Cheating? In what sense?
In the sense of letting you get more numbers with less work from the upper body? Absolutely. However, the assistance doesn't come from a gravitron or a JS band here. It comes from your hips. And that means that you're doing some extra work while kipping by getting the whole body into the pull-up?
In the sense of retarding your progress? No. When you cheat by spastically kicking your legs, not going to full extension at the bottom, not getting your chin above the top, and so on, you compromise your progress. Doing those kind of cheated reps doesn't even help you do more CHEATED reps as much as doing reps with good form would, let alone help you increase your number of reps with good form. Kipping is not cheating in this sense: Your kipping pull-up numbers will go up, and your dead-hangs will go up with them.
Are they as good as dead hangs for developing the ability to do dead hangs or weighted pull-ups? I don't know. Some people have claimed substantial weighted pull-up gains from just kipping pull-ups (e.g., from BW+100 to BW+140 or something like that), but I haven't seen any weighted pull-up gains. But then I didn't see any from pure dead hangs training either.

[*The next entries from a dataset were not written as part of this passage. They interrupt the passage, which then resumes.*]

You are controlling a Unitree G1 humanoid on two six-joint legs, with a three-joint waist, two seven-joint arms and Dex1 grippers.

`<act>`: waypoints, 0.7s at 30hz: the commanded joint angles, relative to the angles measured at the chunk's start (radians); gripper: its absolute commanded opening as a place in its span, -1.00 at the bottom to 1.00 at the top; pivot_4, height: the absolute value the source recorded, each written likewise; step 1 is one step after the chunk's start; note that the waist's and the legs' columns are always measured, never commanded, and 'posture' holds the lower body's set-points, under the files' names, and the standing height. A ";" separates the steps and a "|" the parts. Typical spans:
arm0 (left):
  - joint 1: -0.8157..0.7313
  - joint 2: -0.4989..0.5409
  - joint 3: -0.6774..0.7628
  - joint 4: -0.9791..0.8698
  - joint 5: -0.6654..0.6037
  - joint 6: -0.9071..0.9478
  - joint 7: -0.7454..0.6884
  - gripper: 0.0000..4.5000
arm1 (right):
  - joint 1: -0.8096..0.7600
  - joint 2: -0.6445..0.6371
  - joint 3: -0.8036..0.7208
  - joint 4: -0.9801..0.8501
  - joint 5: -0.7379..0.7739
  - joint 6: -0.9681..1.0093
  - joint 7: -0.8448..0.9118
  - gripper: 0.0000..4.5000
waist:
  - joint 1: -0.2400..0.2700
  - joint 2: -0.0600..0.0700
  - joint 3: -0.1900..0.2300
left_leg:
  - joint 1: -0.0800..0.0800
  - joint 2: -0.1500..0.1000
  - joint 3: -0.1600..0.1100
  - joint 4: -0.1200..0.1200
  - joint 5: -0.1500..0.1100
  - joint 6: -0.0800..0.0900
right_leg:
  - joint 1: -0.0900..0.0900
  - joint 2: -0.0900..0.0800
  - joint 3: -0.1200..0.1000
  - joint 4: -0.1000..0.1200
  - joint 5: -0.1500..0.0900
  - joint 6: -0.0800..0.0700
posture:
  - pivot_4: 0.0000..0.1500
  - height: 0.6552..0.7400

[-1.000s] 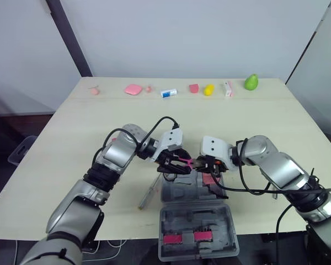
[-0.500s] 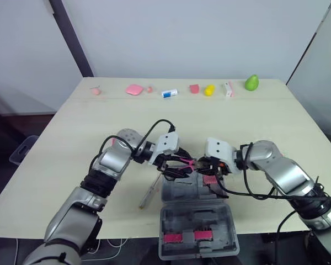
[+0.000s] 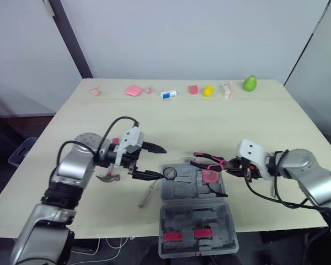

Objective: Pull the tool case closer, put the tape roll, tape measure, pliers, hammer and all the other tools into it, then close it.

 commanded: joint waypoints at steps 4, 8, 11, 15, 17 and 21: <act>0.118 0.069 0.097 -0.074 -0.077 -0.066 -0.069 0.97 | 0.021 -0.058 -0.051 -0.023 0.023 -0.076 0.054 -0.56 | 0.000 0.000 0.000 | 0.000 0.000 0.000 0.000 0.000 0.000 | 0.000 0.000 0.000 0.000 0.000 0.000 | 1.00 1.00; 0.181 0.107 0.128 -0.119 -0.106 -0.084 -0.076 0.97 | 0.003 -0.042 -0.024 -0.032 0.026 -0.091 0.075 -0.56 | 0.000 0.000 0.000 | 0.000 0.000 0.000 0.000 0.000 0.000 | 0.000 0.000 0.000 0.000 0.000 0.000 | 1.00 1.00; 0.246 0.179 0.144 -0.126 -0.144 -0.139 -0.078 0.97 | -0.034 -0.015 0.035 -0.070 0.017 -0.062 0.086 -0.56 | -0.005 0.001 0.000 | 0.001 0.001 0.001 0.000 0.000 0.000 | 0.000 0.000 0.000 0.000 0.000 0.000 | 1.00 1.00; 0.290 0.247 0.151 -0.102 -0.190 -0.189 -0.078 0.97 | -0.069 0.013 0.106 -0.098 -0.006 -0.033 0.083 -0.56 | 0.000 0.001 0.001 | 0.001 0.002 0.001 0.000 0.000 0.000 | 0.000 0.001 0.000 0.001 0.000 0.000 | 1.00 1.00; 0.301 0.261 0.162 -0.092 -0.221 -0.179 -0.078 0.97 | -0.097 0.039 0.154 -0.101 -0.028 -0.029 0.075 -0.56 | 0.004 0.001 0.001 | 0.001 0.002 0.002 0.000 0.000 0.000 | 0.000 0.000 0.000 0.000 0.000 0.000 | 1.00 1.00; 0.315 0.284 0.154 -0.079 -0.240 -0.200 -0.078 0.97 | -0.158 0.085 0.256 -0.088 -0.088 -0.011 0.070 -0.56 | 0.002 0.001 0.001 | 0.001 0.002 0.003 0.000 0.000 0.000 | -0.001 0.000 0.000 0.000 0.000 0.000 | 1.00 1.00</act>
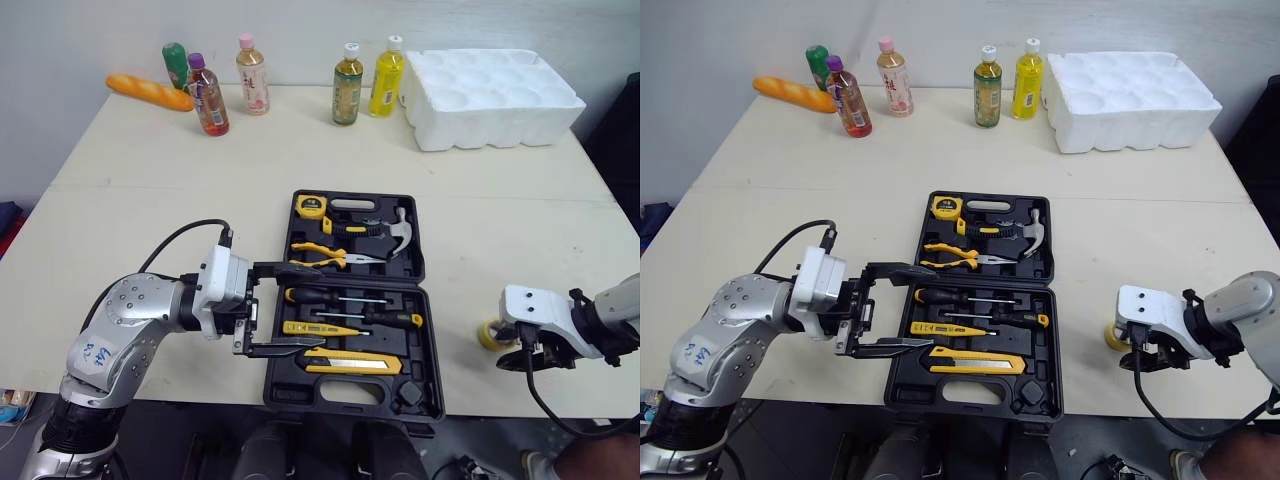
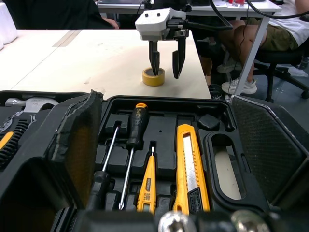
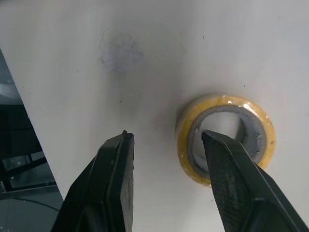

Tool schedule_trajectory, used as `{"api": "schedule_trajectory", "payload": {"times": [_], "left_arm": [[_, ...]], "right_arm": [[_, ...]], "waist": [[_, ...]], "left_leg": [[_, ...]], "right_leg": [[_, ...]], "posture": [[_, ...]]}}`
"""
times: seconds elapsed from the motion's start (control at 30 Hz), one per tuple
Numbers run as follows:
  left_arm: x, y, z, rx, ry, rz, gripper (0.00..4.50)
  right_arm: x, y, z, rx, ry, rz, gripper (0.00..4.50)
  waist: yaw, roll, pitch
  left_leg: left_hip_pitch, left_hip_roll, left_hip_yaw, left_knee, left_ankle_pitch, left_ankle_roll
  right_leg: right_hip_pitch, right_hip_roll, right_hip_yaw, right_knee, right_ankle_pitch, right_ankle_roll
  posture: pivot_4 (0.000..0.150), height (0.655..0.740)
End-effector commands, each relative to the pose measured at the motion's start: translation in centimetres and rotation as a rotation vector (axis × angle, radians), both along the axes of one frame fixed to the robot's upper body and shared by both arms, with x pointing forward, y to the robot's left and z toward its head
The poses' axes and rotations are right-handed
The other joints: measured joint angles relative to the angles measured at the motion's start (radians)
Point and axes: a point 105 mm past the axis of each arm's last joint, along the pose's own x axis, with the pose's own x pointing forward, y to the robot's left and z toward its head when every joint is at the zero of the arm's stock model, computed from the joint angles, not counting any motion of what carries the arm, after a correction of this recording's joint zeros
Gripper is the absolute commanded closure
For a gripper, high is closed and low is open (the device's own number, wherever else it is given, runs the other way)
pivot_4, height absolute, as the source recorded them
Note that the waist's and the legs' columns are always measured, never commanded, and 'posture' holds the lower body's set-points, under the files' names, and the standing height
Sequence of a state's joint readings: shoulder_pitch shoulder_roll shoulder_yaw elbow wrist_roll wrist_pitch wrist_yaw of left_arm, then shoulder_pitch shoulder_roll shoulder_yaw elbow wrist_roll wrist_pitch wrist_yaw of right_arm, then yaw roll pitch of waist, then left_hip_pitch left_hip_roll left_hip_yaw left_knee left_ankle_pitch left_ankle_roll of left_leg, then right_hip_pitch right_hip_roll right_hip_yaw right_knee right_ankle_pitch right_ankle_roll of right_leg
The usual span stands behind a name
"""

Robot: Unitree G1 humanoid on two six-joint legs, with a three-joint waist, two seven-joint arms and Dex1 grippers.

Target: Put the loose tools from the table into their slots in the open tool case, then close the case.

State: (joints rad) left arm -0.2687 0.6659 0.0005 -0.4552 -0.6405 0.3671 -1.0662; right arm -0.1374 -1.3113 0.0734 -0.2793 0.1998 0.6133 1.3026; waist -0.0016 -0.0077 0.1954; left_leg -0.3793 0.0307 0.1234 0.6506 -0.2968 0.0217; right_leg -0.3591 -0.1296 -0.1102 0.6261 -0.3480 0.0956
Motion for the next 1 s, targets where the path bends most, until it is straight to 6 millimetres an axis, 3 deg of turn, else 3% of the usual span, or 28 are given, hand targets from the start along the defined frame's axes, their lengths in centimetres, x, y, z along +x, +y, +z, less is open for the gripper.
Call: {"api": "schedule_trajectory", "payload": {"times": [0.03, 0.13, 0.17, 0.27, 0.33, 0.57, 0.7, 0.77, 1.0], "left_arm": [[-0.4, -0.1, 0.5, -0.001, -0.035, -0.007, 0.00], [-0.4, -0.1, 0.5, -0.002, -0.036, -0.008, 0.00], [-0.3, -0.1, 0.5, -0.002, -0.036, -0.009, 0.00], [-0.9, 0.0, 0.4, -0.002, 0.038, -0.042, 0.00], [-0.9, 0.0, 0.6, -0.006, 0.026, -0.040, 0.00], [-1.0, 0.8, 0.2, 0.048, 0.000, -0.057, 0.00], [-1.0, 0.9, -0.3, 0.062, -0.040, -0.068, 0.00], [-1.2, 0.9, -0.7, 0.073, -0.040, -0.071, 0.00], [-1.8, 0.7, -1.2, 0.071, -0.028, -0.069, 0.00]], "right_arm": [[0.2, 0.4, 0.2, 0.005, -0.017, 0.019, 2.17], [0.3, 0.5, 0.2, 0.002, -0.021, 0.026, 2.17], [0.2, 0.4, 0.0, -0.020, -0.029, 0.051, 2.41], [0.0, 0.3, -0.5, -0.052, -0.055, 0.097, 3.42], [0.2, 0.3, -0.4, -0.058, -0.069, 0.103, 4.42], [0.1, 2.0, 1.7, -0.011, -0.110, 0.206, 4.47], [-1.7, 7.3, 3.7, 0.132, -0.066, 0.387, 4.47], [-2.6, 9.0, 3.9, 0.164, -0.043, 0.473, 4.47], [-4.4, 11.3, 3.7, 0.209, 0.060, 0.640, 4.47]], "waist": [[0.000, 0.000, 0.000], [0.000, 0.000, 0.000], [0.000, 0.000, 0.000], [0.001, 0.000, 0.000], [-0.001, 0.000, 0.000], [-0.001, 0.000, 0.000], [-0.003, 0.000, 0.000], [-0.002, 0.000, 0.000], [0.000, 0.000, 0.000]], "left_leg": [[0.000, 0.000, 0.000, 0.000, 0.000, 0.000], [0.000, 0.000, 0.000, 0.000, 0.000, 0.000], [0.000, 0.000, 0.000, 0.000, 0.000, 0.000], [0.000, 0.000, 0.000, 0.000, 0.000, 0.000], [0.000, 0.000, 0.000, 0.000, 0.000, 0.000], [0.000, 0.000, 0.000, 0.000, 0.000, 0.000], [0.000, 0.000, 0.000, 0.001, 0.000, 0.000], [0.000, 0.001, -0.001, 0.000, 0.000, 0.000], [-0.006, 0.000, -0.004, 0.005, -0.001, 0.002]], "right_leg": [[0.000, 0.000, 0.000, 0.000, 0.000, 0.000], [0.000, 0.000, 0.000, 0.000, 0.000, 0.000], [0.000, 0.000, 0.000, 0.000, 0.000, 0.000], [0.000, 0.000, 0.000, 0.000, 0.000, 0.000], [0.000, 0.000, 0.000, 0.000, 0.000, 0.000], [0.000, 0.000, 0.000, 0.000, 0.000, 0.000], [0.000, 0.000, 0.000, 0.001, 0.000, 0.000], [0.000, 0.001, 0.000, 0.000, 0.000, 0.000], [-0.002, -0.001, -0.003, 0.000, 0.000, 0.000]], "posture": [[0.150, 0.7400], [0.150, 0.7400], [0.150, 0.7400], [0.150, 0.7400], [0.150, 0.7400], [0.150, 0.7400], [0.150, 0.7400], [0.150, 0.7400], [0.150, 0.7400]]}}
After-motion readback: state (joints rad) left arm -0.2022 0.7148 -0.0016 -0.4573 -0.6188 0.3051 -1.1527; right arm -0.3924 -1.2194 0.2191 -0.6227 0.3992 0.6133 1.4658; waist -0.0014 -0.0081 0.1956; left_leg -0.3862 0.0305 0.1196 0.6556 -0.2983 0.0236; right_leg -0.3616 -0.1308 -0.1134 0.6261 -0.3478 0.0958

As I see it, the only completely persusasive argument that you should kip is that it allows you to squeeze more total effort into a given time period when you're doing a circuit of multiple exercises, because you're using your legs, too. Forget about all the power calculations for a moment and just ask yourself which is more of a puker: A circuit of front squats and military presses, or a circuit of front squats and push-presses? That's the real reason for kipping.

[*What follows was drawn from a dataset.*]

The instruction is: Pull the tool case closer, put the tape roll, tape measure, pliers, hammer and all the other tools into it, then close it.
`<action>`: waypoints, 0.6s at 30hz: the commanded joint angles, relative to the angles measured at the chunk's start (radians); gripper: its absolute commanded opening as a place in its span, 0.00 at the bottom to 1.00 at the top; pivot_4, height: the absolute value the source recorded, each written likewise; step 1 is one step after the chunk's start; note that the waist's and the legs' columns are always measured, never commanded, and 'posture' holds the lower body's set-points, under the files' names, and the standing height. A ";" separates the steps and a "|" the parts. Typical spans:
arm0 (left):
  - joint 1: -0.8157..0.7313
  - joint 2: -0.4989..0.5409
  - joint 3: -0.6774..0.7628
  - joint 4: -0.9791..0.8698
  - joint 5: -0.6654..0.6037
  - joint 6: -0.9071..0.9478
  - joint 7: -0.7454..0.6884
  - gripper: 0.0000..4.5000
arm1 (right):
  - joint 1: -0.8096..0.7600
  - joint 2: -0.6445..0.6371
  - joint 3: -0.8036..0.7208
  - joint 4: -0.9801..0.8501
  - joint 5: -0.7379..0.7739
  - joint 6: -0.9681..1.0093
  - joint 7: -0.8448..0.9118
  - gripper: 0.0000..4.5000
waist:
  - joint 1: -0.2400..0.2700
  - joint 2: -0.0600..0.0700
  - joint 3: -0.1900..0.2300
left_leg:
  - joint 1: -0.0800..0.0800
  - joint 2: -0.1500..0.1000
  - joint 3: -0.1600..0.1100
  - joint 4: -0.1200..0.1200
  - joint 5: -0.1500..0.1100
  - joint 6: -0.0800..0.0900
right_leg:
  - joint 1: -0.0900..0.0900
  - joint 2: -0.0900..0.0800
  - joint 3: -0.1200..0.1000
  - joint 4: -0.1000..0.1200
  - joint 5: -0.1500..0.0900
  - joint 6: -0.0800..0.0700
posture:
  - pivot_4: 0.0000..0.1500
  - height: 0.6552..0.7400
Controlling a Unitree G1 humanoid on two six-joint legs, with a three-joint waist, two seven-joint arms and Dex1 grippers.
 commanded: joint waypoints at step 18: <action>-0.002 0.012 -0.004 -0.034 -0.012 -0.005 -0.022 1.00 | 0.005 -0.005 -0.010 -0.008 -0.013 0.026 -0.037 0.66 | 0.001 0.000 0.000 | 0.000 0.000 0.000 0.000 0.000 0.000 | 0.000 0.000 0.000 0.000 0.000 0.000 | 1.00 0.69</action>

Form: Kipping is damn complicated. Diffeent people seem to do it in different ways. Lots of people sort of rock on the bar (round back - arched back - round back - arched back). The best guys and girls (the ones with 50+ pull-ups) seem to do more of a frog kick thing, bringing the legs rapidly up and back.

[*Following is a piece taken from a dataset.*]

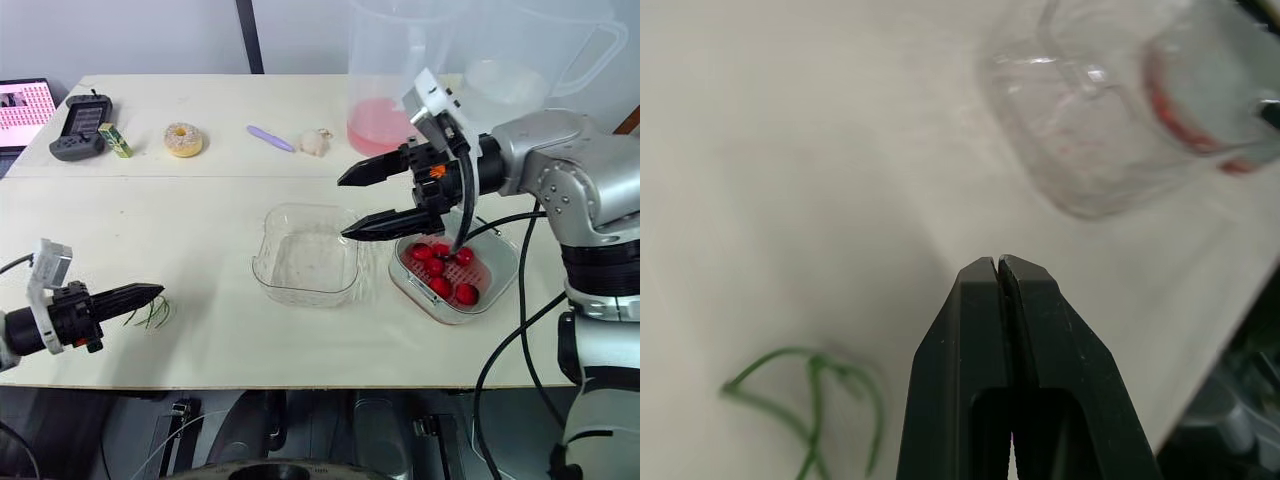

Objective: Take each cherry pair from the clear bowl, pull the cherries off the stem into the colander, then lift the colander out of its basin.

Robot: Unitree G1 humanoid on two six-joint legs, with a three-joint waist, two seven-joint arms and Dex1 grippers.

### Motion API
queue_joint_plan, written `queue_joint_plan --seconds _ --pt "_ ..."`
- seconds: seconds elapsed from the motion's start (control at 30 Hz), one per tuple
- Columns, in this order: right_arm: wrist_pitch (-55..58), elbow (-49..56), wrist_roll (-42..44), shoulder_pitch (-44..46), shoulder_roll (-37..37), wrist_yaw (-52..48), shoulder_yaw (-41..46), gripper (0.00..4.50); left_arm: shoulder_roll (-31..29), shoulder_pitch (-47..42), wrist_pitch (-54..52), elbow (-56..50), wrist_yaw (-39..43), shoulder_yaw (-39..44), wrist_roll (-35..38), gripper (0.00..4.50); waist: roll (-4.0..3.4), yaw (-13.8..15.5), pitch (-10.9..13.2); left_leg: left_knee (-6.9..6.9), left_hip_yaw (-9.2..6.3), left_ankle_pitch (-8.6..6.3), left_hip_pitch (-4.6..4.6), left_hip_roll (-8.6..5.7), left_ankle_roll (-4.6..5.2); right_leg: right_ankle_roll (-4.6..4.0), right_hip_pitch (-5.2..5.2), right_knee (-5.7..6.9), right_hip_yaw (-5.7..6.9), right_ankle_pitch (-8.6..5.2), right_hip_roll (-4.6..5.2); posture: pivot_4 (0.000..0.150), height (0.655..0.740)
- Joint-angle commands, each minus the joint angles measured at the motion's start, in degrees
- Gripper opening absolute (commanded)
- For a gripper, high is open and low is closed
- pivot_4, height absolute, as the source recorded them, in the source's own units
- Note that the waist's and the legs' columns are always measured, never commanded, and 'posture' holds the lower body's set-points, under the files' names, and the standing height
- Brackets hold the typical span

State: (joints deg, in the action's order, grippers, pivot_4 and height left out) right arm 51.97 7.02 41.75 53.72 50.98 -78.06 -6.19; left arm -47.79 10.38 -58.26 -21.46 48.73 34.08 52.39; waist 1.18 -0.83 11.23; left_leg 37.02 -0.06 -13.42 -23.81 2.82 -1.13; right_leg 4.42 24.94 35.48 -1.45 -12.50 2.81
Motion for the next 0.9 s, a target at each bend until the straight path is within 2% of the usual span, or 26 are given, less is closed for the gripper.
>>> queue_joint_plan --seconds 0.03,0.17,0.27,0.4,0.5,0.63,0.77,0.9 --pt "0.2 1.6 0.6 0.6 0.8 -0.1 2.0 4.48 1.3 0.0 -0.6 2.4 -3.3 -0.3 -0.7 0.0 0.0 -0.1 0.0 -0.03 0.03 0.0 0.0 0.0 0.0 0.0 0.0 -0.01 -0.01 0.0 0.0 0.15 0.74" --pt "1.5 2.0 1.5 0.1 1.6 0.1 3.4 4.48 1.8 0.3 -1.9 7.6 -5.4 -0.5 -1.6 0.0 0.0 -0.2 0.0 -0.1 0.03 0.0 -0.06 0.03 0.01 0.0 0.09 0.02 -0.01 0.0 -0.07 0.15 0.74" --pt "2.1 2.2 2.0 -0.2 2.0 0.0 4.1 4.5 1.9 -0.2 -2.8 10.3 -5.5 0.3 -0.5 0.9 0.0 -0.1 0.0 -0.06 0.02 0.01 -0.08 0.04 0.01 -0.01 0.16 0.13 -0.01 0.0 -0.09 0.15 0.74" --pt "2.2 2.8 2.1 -1.1 2.5 0.3 4.7 4.5 0.0 0.1 -1.7 11.6 -3.9 3.3 -0.5 2.83 0.02 -0.2 0.0 -0.04 0.02 0.0 -0.08 0.04 0.0 -0.03 0.17 0.11 -0.02 0.01 -0.07 0.15 0.74" --pt "2.5 3.5 2.3 -1.6 2.6 0.7 4.9 4.5 -2.1 -0.2 -1.8 14.0 -3.3 7.3 -0.1 4.46 0.02 -0.2 0.0 -0.05 0.01 0.0 -0.21 0.04 0.0 -0.03 0.3 0.11 -0.01 0.02 -0.07 0.15 0.74" --pt "3.2 4.1 2.9 -1.5 2.3 1.3 4.9 4.5 -6.0 0.3 -1.3 16.7 -1.4 10.6 -1.4 4.49 0.01 -0.2 0.0 -0.05 0.03 0.0 -0.24 0.04 0.0 -0.04 0.35 0.11 -0.01 0.02 -0.06 0.15 0.74" --pt "4.2 3.9 3.7 -1.9 0.9 3.3 5.0 4.5 -9.4 -2.0 2.6 19.5 1.0 9.0 -4.6 4.49 0.01 -0.2 0.0 -0.05 0.06 0.0 -0.24 0.04 0.0 -0.05 0.38 0.1 -0.01 0.03 -0.02 0.15 0.74" --pt "6.4 5.7 4.7 -3.9 0.3 7.6 6.9 4.5 -10.5 -6.4 8.8 13.6 8.4 5.3 -3.7 4.49 0.03 0.2 0.0 -0.04 0.04 0.0 -0.36 0.03 -0.02 -0.08 0.41 0.05 0.02 0.05 0.06 0.15 0.74"
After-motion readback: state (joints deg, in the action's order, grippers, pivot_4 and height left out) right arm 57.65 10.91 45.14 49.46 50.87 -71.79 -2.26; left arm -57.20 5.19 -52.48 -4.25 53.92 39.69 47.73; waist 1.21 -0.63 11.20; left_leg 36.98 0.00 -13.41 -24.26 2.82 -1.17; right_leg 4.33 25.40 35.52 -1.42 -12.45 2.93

I have the up part of the kip down, but the eccentric still escapes me. The trick seems to be to push the bar right before the top of the pull, almost as if you were doing a steep incline bench, and then somehow get your hips back into position to kip again. It's the hip reset that's got me right now. I'm at 28 now, could probably crack 35 if I could push the bar away on each rep instead of locking at the top and lowering.
If you want to learn, watch lots of the videos posted to the CrossFit front page and front page archives - check out all the ones that mention pull-ups (duh) and also all the ones of the workout 'Fran' (which includes lots of pull-ups).